• **Your instructions**:
In the entries below, find the line with "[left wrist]" and transcribe it and every line after it exactly, through the last line, without pictures.

═══ Available data

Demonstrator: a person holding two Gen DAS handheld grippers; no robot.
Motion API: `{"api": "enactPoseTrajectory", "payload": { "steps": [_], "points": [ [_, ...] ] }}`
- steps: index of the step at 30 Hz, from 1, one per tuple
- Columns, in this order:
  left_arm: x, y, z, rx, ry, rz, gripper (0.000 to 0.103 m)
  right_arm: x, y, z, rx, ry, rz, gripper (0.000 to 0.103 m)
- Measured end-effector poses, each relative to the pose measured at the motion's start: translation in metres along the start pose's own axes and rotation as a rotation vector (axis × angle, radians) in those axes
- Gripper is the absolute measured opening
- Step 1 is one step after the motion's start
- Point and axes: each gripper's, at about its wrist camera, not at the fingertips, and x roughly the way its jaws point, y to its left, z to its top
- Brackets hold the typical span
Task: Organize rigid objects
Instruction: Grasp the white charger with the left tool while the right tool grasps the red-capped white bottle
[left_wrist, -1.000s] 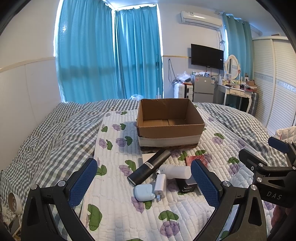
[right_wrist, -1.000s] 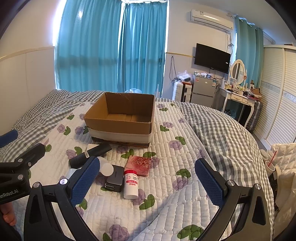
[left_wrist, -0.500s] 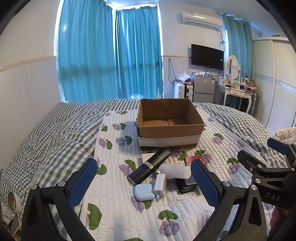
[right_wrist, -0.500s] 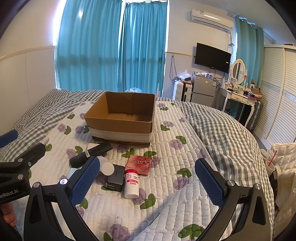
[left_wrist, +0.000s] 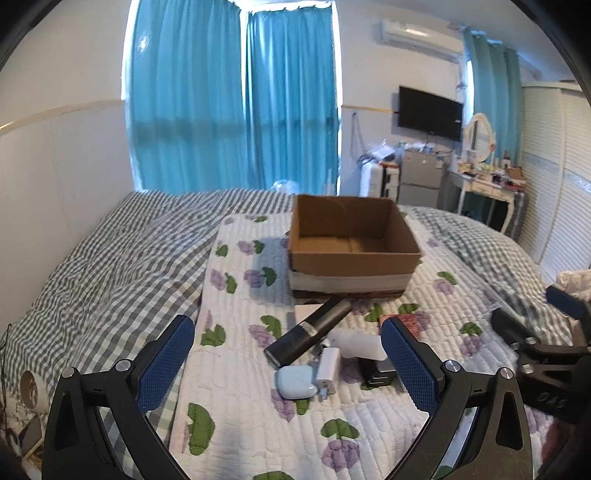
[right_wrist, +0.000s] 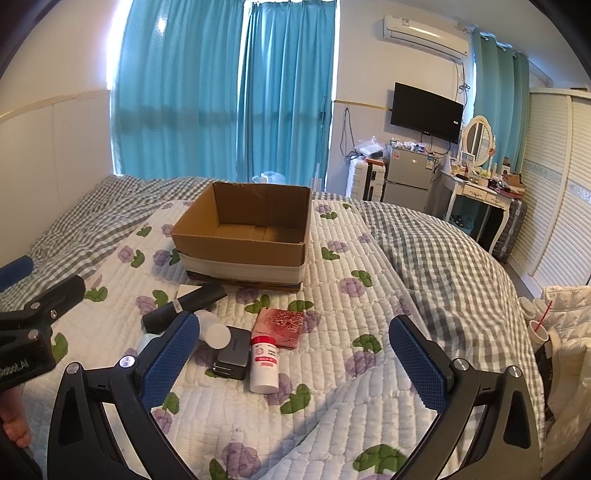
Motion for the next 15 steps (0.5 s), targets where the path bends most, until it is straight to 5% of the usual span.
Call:
{"api": "enactPoseTrajectory", "payload": {
  "steps": [7,15],
  "points": [
    [0.060,-0.006,-0.012,0.038,0.155,0.014,0.103,0.040,-0.006,0.015,-0.050,0.116,0.001,0.103],
    [0.120,-0.004,-0.047,0.059,0.325,0.035,0.100,0.120,0.001,-0.014,-0.054,0.325,0.073,0.092]
  ]
}}
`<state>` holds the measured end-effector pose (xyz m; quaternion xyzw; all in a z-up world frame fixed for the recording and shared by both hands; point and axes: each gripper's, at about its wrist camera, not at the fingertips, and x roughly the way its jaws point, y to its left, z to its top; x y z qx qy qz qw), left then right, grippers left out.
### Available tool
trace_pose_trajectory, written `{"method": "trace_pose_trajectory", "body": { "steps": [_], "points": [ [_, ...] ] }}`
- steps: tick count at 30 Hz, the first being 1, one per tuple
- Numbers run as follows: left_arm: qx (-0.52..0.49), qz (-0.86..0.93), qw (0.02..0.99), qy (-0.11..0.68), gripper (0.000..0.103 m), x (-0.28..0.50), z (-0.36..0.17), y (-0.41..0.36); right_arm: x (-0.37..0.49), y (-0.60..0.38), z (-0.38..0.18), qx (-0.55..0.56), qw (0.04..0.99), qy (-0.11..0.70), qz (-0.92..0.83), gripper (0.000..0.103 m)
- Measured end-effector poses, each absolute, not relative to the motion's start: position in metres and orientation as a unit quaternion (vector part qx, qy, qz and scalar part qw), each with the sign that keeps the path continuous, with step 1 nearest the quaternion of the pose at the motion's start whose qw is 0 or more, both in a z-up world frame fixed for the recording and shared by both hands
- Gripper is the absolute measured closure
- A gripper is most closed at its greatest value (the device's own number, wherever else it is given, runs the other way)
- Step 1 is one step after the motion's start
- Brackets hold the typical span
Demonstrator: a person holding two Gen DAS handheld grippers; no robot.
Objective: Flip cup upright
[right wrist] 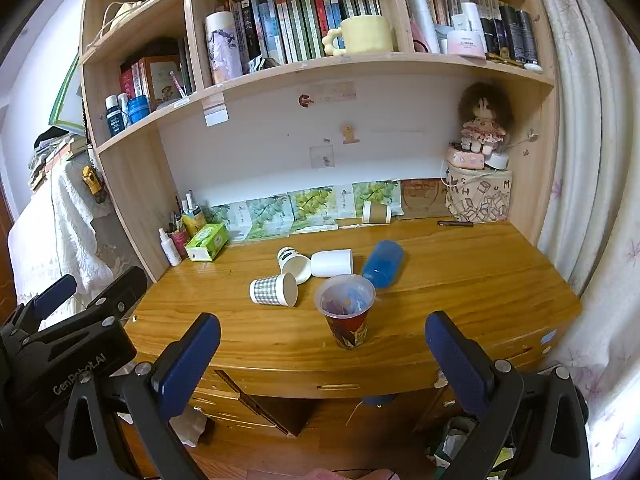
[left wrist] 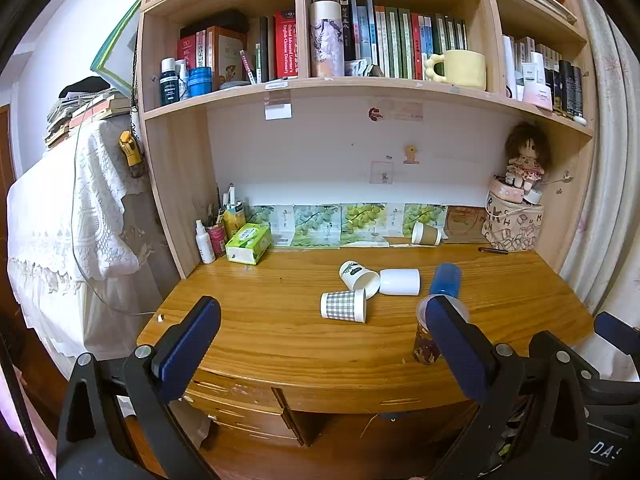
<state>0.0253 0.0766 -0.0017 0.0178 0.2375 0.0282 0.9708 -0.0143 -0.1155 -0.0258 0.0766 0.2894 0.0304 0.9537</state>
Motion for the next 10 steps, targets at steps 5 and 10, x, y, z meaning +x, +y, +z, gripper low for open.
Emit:
{"method": "trace_pose_trajectory", "body": {
  "steps": [5, 10],
  "points": [
    [0.019, 0.023, 0.971, 0.237, 0.001, 0.0248, -0.0004, 0.0782, -0.0156, -0.1120, -0.0283, 0.078, 0.953, 0.293, 0.026, 0.001],
    [0.019, 0.023, 0.971, 0.237, 0.001, 0.0251, -0.0008, 0.0788, -0.0158, -0.1108, -0.0288, 0.078, 0.952, 0.295, 0.028, 0.001]
  ]
}}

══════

• **Exercise answer**:
[left wrist] 
<state>0.0253 0.0766 -0.0017 0.0178 0.2375 0.0282 0.9708 -0.0143 -0.1155 -0.0258 0.0766 0.2894 0.0304 0.9537</state>
Motion for the next 10 steps, targets at steps 5 and 10, x, y, z meaning +x, +y, +z, gripper low for open.
Emit:
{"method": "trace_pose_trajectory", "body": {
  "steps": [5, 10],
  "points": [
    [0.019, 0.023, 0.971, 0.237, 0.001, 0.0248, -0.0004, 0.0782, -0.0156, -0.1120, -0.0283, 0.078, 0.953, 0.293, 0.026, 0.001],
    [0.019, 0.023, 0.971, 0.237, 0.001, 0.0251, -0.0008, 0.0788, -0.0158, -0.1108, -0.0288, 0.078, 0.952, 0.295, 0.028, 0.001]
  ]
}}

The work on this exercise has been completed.